_EXERCISE_: Copy out exactly the lines from the one containing "Verify that the black" to the end of the records below, both included, and nothing else.

Recorded data:
● ● ●

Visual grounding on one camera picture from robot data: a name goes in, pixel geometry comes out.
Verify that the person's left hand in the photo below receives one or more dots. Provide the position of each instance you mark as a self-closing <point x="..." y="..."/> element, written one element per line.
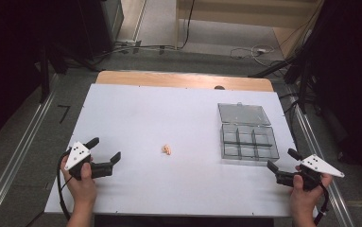
<point x="82" y="190"/>

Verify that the small peach-coloured object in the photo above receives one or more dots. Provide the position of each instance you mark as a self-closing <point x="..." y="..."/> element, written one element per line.
<point x="166" y="149"/>

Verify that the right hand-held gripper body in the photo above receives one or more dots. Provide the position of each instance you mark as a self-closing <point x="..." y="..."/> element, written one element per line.
<point x="318" y="165"/>

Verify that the black curtain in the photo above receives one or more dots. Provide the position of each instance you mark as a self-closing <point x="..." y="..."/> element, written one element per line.
<point x="11" y="47"/>
<point x="352" y="63"/>

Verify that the clear plastic compartment box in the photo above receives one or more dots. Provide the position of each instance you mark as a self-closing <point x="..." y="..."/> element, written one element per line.
<point x="248" y="138"/>

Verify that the wooden table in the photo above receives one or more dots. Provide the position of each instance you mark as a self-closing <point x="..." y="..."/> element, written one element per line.
<point x="169" y="79"/>

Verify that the white board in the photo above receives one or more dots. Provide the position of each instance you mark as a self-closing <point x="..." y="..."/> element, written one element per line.
<point x="156" y="126"/>

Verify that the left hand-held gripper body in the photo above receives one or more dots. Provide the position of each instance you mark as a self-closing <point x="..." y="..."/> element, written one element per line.
<point x="78" y="154"/>

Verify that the person's right hand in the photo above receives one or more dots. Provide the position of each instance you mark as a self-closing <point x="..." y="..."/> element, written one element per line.
<point x="304" y="198"/>

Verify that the metal floor rail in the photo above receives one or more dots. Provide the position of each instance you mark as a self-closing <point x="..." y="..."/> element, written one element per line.
<point x="14" y="164"/>
<point x="323" y="164"/>

● ● ●

_REPLY TO THE EXERCISE_:
Verify that the black curtain in the photo above receives one or more dots. Provide the position of each instance you mark as a self-closing <point x="..." y="..."/> element, written one element per line.
<point x="11" y="47"/>
<point x="352" y="63"/>

Verify that the clear plastic compartment box in the photo above receives one or more dots. Provide the position of each instance you mark as a self-closing <point x="..." y="..."/> element, written one element per line.
<point x="248" y="138"/>

Verify that the wooden table in the photo above receives one or more dots. Provide the position of each instance you mark as a self-closing <point x="..." y="..."/> element, written one element per line.
<point x="169" y="79"/>

Verify that the white board in the photo above receives one or more dots. Provide the position of each instance you mark as a self-closing <point x="..." y="..."/> element, written one element per line.
<point x="156" y="126"/>

Verify that the left hand-held gripper body in the photo above receives one or more dots. Provide the position of each instance you mark as a self-closing <point x="..." y="..."/> element, written one element per line.
<point x="78" y="154"/>

Verify that the person's right hand in the photo above receives one or more dots. Provide the position of each instance you mark as a self-closing <point x="..." y="..."/> element, written one element per line.
<point x="304" y="198"/>

Verify that the metal floor rail in the photo above receives one or more dots. Provide the position of each instance you mark as a self-closing <point x="..." y="..."/> element, written one element per line.
<point x="14" y="164"/>
<point x="323" y="164"/>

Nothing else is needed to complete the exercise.